Мое место было у прохода. Два соседних сиденья пустовали. Я затолкала на верхнюю полку свой чемодан, рюкзак подложила под ноги и, нацепив на шею специальную подушку, закрыла глаза.
— Дамы и господа, говорит капитан корабля Иван Збруев. Наш самолет готов к вылету. Ожидаем опоздавших…
Я открыла глаза и покосилась на два пустующих места. Вот как так можно? Весь самолет ждет, а они… Уроды.
Минут через десять у трапа наметилось какое-то движение. Я недовольно насупилась и вытянула шею. Мать моя! Да это же Соловьёв… собственной персоной. А за ним девочка-подросток. Лет пятнадцати-шестнадцати. Ах, да… У них с женой была старшая дочь. Удивительно, как много в моей памяти было сведений, касающихся этой семьи.
Соловьев обвел взглядом салон. Я, напротив, впялилась в пол и взмолилась: хоть бы кроме них были еще опоздавшие, хоть бы кроме них…
— Извините, вы не могли бы нас пропустить? — раздался хриплый голос прямо над ухом.
Черт! Черт! Черт! Не поднимая взгляда, я встала. Протиснулась вбок. Я не видела лица Данила и не знала, понял ли он, кто будет его соседкой. Да и какая разница?! Ну, не выпрыгнет же он из самолета? Отсюда теперь хода нет.
— Я саду у окна, — пробормотала девочка, первой проскальзывая в пространство между рядами.
— Как хочешь.
Наконец все уселись, и я смогла занять свое место. А может, и зря это случилось так быстро. Я совсем не успела смириться с мыслью, что следующие несколько часов проведу так близко к человеку, который меня ненавидел.
В жизни бывают моменты, которые врезаются в память навсегда. И как мы ни хотим их оттуда выкорчевать, какие усилия ни прикладываем, они сидят там, как будто в засаде, а потом вырываются на волю кошмарами и отравляют всю твою жизнь. Таким моментом для меня стал день смерти Алеси Соловьевой. И, знаете какая штука? Я знала, что моей вины, как врача, в её гибели нет. Я это знала, потому что, будто одержимая, прокручивала детали происходящего снова и снова. Для себя самой, для следователей прокуратуры, которых на меня натравил Соловьев, для собственного же начальства, которое бросило меня на съеденье волкам… Я знала, что моей вины нет, да. Но это знание никак не мешало в себе сомневаться. И я возвращалась в тот ад раз за разом. Как только с ума не сошла?

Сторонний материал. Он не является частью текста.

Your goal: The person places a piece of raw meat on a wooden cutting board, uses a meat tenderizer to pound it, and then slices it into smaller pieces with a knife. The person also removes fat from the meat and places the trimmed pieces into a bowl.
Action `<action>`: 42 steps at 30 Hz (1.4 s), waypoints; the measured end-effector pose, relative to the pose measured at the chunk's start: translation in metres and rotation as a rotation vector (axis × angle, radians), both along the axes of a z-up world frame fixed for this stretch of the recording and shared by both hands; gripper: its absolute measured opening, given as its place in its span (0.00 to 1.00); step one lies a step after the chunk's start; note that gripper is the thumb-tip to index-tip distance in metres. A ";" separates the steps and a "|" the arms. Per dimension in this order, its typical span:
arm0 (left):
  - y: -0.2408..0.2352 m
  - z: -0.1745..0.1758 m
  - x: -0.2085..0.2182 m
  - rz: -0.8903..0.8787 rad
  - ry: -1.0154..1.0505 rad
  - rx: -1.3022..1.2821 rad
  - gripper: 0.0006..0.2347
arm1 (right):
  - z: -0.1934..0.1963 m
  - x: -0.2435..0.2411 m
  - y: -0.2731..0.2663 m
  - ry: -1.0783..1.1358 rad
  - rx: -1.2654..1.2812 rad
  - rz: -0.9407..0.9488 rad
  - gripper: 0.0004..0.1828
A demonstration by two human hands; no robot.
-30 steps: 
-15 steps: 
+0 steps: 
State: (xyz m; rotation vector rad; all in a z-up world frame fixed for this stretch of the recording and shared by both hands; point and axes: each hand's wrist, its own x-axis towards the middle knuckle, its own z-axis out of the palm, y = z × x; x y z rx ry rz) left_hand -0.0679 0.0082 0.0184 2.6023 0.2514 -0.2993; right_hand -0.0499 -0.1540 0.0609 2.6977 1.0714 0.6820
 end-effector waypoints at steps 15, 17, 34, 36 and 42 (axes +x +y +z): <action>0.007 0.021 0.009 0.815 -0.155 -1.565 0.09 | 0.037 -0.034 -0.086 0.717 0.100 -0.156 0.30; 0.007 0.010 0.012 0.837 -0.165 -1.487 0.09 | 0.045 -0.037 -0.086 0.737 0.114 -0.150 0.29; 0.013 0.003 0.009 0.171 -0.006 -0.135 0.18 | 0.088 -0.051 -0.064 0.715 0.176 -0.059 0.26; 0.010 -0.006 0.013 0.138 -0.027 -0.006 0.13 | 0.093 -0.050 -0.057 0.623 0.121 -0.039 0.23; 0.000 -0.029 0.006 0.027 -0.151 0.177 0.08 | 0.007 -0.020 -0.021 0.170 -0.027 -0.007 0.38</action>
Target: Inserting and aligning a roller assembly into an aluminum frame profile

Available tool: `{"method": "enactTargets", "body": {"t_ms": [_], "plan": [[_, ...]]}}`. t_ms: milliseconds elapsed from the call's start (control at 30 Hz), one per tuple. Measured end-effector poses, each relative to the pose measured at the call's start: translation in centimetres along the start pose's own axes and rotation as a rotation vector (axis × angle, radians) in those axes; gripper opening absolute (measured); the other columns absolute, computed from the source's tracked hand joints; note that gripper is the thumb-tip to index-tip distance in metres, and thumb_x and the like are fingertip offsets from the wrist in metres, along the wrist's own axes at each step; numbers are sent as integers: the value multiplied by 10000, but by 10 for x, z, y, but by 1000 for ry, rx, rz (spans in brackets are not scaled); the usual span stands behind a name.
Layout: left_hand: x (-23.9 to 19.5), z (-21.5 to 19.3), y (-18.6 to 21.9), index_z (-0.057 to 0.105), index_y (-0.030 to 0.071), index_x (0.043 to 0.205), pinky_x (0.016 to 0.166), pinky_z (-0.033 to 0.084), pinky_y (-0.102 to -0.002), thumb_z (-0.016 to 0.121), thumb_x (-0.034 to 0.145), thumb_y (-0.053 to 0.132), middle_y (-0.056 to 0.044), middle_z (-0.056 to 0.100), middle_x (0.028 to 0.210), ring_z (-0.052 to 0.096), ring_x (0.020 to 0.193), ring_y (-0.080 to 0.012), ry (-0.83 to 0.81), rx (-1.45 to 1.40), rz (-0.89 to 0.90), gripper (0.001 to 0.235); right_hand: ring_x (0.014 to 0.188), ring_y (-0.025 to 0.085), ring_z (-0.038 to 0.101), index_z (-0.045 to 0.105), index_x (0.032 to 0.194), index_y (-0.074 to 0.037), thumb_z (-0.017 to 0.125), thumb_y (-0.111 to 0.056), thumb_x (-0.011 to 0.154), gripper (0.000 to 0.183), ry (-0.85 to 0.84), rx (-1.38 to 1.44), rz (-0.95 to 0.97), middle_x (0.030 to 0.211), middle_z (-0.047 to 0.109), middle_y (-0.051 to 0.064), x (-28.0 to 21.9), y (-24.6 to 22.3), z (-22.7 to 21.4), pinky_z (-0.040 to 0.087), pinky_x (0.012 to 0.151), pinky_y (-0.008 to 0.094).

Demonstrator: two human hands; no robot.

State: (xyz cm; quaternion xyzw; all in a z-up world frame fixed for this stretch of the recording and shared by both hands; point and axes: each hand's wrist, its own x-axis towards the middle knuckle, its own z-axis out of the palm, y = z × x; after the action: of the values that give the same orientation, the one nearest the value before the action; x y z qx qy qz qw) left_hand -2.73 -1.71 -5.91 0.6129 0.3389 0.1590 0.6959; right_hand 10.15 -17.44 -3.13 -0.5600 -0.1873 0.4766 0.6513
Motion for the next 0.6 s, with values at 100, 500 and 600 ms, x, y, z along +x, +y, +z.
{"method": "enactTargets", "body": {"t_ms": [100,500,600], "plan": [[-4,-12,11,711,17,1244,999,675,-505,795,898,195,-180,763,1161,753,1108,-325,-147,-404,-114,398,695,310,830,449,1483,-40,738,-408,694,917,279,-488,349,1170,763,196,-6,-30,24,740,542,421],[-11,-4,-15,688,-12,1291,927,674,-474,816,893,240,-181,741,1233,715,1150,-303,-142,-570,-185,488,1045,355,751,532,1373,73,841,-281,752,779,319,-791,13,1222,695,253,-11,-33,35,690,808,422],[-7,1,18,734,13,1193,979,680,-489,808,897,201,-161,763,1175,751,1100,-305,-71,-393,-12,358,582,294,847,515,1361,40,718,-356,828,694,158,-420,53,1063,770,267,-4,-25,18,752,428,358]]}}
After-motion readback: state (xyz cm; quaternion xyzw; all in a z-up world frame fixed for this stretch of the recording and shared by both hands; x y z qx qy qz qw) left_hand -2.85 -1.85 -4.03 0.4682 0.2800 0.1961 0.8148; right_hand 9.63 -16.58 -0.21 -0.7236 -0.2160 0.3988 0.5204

А может быть я и сошла? Что, если Птах был лишь вымыслом моего больного воображения? Что, если его на самом деле и не было? Я дернулась. Отстегнула ремень и, нашарив на полу рюкзак, рванула застежку. Мои пальцы дрожали, поэтому трубку я нащупала далеко не сразу. Телефонная книжка, заветный номер, кнопка вызова…
— Пожалуйста, на время полета отключите телефон или переведите его в авиарежим.
Я качнула головой, соглашаясь с требованиями склонившейся надо мной стюардессы, но трубку от уха не отняла, пока не услышала механический голос робота, утверждающего, что такого номера не существует.